History.—s. 11, ch. 89-256; s. 32, ch. 90-315; s. 12, ch. 91-107; s. 641, ch. 95-147; s. 34, ch. 2013-37.
106.08 Contributions; limitations on.—
(1)(a) Except for political parties or affiliated party committees, no person or political committee
may, in any election, make contributions in excess of the following amounts:
1. To a candidate for statewide office or for retention as a justice of the Supreme Court, $3,000.
Candidates for the offices of Governor and Lieutenant Governor on the same ticket are considered a single
candidate for the purpose of this section.
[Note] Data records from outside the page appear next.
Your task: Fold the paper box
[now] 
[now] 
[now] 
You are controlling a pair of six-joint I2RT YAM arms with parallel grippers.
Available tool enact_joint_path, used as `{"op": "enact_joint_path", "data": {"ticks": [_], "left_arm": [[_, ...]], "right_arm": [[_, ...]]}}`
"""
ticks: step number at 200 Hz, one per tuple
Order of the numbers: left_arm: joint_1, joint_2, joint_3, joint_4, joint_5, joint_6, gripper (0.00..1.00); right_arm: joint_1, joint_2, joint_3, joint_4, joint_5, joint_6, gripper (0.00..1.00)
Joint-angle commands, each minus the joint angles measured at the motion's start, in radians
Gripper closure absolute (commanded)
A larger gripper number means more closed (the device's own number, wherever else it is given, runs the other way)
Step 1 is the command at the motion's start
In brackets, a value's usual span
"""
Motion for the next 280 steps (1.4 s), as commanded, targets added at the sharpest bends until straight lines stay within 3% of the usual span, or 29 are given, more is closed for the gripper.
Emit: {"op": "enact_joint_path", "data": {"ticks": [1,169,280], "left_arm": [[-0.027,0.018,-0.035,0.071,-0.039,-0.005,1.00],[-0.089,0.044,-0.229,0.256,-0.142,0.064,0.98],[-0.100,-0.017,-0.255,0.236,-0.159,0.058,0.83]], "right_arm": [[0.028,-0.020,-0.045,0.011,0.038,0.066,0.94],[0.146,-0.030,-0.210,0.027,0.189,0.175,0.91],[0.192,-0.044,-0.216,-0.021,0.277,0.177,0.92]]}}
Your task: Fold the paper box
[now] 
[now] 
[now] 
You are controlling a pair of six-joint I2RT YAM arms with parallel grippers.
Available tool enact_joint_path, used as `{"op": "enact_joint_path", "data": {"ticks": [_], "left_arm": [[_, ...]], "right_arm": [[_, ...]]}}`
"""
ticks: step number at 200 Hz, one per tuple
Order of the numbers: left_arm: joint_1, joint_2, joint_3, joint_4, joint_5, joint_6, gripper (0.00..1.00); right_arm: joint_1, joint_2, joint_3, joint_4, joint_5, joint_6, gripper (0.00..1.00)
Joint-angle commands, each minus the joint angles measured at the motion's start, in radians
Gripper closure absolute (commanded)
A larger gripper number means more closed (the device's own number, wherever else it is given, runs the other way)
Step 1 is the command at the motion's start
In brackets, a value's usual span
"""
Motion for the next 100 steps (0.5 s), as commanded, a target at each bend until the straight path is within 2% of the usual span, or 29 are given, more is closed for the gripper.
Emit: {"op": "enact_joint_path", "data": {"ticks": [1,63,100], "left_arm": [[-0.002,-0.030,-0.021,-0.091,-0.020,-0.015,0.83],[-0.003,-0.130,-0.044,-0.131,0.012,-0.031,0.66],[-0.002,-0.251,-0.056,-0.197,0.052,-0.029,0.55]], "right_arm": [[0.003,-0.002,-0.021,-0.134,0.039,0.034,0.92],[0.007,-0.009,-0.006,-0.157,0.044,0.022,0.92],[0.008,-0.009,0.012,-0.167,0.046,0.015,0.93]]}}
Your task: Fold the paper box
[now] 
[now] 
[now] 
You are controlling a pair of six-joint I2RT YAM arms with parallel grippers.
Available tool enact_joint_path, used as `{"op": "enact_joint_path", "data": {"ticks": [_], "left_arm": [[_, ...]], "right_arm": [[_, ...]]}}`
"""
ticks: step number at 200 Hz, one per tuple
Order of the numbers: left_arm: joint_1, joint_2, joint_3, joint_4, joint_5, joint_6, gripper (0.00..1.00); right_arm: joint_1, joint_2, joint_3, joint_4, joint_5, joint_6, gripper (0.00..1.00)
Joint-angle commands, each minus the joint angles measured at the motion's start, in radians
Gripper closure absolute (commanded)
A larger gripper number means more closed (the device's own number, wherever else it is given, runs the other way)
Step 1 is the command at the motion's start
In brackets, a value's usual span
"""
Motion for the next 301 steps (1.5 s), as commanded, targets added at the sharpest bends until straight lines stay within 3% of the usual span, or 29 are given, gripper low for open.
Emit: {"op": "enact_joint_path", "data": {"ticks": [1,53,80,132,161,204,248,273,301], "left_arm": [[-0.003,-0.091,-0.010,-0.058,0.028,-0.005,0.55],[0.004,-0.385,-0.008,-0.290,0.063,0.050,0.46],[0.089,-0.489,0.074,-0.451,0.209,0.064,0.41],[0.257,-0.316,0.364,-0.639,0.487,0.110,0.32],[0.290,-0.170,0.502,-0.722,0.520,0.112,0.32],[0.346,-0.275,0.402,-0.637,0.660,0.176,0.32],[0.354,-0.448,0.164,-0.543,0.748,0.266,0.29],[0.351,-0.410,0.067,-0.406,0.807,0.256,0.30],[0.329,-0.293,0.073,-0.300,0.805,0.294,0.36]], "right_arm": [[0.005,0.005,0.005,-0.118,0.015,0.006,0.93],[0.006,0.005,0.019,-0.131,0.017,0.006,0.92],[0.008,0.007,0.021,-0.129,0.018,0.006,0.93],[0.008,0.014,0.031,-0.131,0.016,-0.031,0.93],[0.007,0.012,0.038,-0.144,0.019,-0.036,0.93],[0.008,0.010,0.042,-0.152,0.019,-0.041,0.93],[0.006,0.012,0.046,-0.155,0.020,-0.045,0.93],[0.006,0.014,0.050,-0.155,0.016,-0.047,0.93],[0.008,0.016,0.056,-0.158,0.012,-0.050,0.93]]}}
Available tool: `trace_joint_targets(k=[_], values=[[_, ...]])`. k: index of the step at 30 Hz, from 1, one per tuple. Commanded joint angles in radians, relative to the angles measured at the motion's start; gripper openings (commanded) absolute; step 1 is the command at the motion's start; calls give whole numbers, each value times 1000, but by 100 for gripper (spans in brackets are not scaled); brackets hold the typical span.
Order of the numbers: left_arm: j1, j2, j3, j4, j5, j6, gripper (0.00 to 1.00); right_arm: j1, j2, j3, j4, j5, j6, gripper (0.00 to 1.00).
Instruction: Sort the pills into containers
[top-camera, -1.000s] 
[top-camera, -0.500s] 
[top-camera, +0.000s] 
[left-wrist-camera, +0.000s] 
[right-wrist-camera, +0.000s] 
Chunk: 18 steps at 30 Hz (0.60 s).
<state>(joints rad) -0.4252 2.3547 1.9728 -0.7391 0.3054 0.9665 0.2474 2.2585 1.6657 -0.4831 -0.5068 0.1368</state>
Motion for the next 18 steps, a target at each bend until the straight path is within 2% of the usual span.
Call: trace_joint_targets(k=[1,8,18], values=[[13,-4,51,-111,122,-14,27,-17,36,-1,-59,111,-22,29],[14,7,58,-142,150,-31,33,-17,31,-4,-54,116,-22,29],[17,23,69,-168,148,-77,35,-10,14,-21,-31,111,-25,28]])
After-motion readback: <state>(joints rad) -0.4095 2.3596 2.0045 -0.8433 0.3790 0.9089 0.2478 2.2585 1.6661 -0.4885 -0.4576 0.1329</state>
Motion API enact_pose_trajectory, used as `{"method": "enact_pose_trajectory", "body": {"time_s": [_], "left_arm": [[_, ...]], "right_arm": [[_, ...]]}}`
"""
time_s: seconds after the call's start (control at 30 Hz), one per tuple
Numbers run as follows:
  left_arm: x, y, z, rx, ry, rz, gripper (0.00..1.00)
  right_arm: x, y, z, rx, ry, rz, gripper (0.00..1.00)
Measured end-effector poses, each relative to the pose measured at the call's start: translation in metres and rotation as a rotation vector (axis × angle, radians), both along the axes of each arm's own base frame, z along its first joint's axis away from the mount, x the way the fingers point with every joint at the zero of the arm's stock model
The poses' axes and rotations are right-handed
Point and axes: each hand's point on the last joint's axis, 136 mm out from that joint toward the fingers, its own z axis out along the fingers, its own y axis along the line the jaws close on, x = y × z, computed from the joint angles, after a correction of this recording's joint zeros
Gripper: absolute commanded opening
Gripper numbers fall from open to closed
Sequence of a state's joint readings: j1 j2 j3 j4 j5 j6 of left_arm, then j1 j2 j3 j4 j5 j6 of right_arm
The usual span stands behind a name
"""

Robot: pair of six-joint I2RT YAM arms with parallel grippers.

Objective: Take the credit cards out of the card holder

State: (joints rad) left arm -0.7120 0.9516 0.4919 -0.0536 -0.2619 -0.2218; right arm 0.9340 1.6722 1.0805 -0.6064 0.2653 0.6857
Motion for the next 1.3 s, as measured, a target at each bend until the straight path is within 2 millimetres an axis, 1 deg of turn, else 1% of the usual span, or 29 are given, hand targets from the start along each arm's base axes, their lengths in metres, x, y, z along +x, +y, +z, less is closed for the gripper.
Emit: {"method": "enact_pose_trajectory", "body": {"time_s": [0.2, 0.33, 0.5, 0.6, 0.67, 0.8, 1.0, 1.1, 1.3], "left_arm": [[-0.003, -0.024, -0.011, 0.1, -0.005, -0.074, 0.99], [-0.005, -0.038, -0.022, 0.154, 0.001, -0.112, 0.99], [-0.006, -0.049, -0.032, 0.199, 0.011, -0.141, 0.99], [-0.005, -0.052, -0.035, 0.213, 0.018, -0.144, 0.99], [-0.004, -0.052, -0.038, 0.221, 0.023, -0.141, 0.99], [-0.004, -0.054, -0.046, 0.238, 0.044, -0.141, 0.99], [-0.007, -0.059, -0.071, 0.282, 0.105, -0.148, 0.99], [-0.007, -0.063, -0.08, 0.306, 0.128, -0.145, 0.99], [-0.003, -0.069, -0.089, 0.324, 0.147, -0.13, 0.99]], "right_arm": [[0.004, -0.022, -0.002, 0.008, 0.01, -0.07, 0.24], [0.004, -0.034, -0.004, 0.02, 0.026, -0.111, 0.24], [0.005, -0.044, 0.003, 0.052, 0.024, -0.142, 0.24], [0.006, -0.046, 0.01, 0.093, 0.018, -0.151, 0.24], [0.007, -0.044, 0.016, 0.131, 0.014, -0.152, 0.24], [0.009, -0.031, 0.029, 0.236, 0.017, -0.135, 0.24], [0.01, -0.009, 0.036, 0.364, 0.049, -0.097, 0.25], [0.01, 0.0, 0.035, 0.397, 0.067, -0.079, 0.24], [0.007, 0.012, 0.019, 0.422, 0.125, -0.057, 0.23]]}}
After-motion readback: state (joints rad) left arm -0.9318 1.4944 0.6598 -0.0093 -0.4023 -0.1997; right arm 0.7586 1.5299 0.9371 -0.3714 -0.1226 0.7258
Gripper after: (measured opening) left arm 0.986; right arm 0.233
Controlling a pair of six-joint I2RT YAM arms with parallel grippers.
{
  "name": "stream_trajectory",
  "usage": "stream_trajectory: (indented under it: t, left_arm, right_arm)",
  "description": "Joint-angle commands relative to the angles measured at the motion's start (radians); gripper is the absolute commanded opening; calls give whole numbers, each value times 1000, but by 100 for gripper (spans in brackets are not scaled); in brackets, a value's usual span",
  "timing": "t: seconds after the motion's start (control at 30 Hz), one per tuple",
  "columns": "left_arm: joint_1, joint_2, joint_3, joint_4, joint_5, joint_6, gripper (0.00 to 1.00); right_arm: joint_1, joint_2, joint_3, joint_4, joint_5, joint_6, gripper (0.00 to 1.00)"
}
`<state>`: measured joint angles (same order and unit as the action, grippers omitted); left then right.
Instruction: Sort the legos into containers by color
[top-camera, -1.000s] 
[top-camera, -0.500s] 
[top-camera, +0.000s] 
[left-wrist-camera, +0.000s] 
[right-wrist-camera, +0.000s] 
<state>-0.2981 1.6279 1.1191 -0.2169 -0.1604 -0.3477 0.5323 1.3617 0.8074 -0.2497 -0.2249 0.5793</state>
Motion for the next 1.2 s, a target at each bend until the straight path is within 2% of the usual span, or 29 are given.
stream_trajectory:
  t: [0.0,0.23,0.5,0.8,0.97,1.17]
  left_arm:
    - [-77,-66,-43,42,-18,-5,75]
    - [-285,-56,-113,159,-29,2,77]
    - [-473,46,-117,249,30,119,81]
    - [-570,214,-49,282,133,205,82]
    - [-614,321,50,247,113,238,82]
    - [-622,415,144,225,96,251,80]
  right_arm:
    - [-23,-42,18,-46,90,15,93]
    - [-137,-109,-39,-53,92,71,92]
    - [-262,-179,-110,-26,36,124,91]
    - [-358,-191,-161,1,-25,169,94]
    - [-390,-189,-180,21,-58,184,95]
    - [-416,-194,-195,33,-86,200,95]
2. To a candidate for retention as a judge of a district court of appeal; a candidate for legislative
office; a candidate for multicounty office; a candidate for countywide office or in any election conducted
on less than a countywide basis; or a candidate for county court judge or circuit judge, $1,000.
(b) The contribution limits provided in this subsection do not apply to contributions made by a state or
county executive committee of a political party or affiliated party committee regulated by chapter 103 or
to amounts contributed by a candidate to his or her own campaign.
(c) The contribution limits of this subsection apply to each election. For purposes of this subsection,
the primary election and general election are separate elections so long as the candidate is not an
unopposed candidate as defined in s. 106.011. However, for the purpose of contribution limits with respect
to candidates for retention as a justice or judge, there is only one election, which is the general election.
(2)(a} A candidate may not accept contributions from a county executive committee of a political
party whose contributions in the aggregate exceed $50,000, or from the national or state executive
committees of a political party, including any subordinate committee of such political party or affiliated
party committees, whose contributions in the aggregate exceed $50,000.
(b) A candidate for statewide office may not accept contributions from national, state, or county
executive committees of a political party, including any subordinate committee of the political party, or
affiliated party committees, which contributions in the aggregate exceed $250,000. Polling services,
research services, costs for campaign staff, professional consulting services, and telephone calls are not
contributions to be counted toward the contribution limits of paragraph (a) or this paragraph. Any item not
expressly identified in this paragraph as nonallocable is a contribution in an amount equal to the fair
market value of the item and must be counted as allocable toward the contribution limits of paragraph (a)
or this paragraph. Nonallocable, in-kind contributions must be reported by the candidate under s. 106.07
and by the political party or affiliated party committee under s. 106.29.
(3)(a) Any contribution received by a candidate with opposition in an election or by the campaign
treasurer or a deputy campaign treasurer of such a candidate on the day of that election or less than 5
days before the day of that election must be returned by him or her to the person or committee
contributing it and may not be used or expended by or on behalf of the candidate.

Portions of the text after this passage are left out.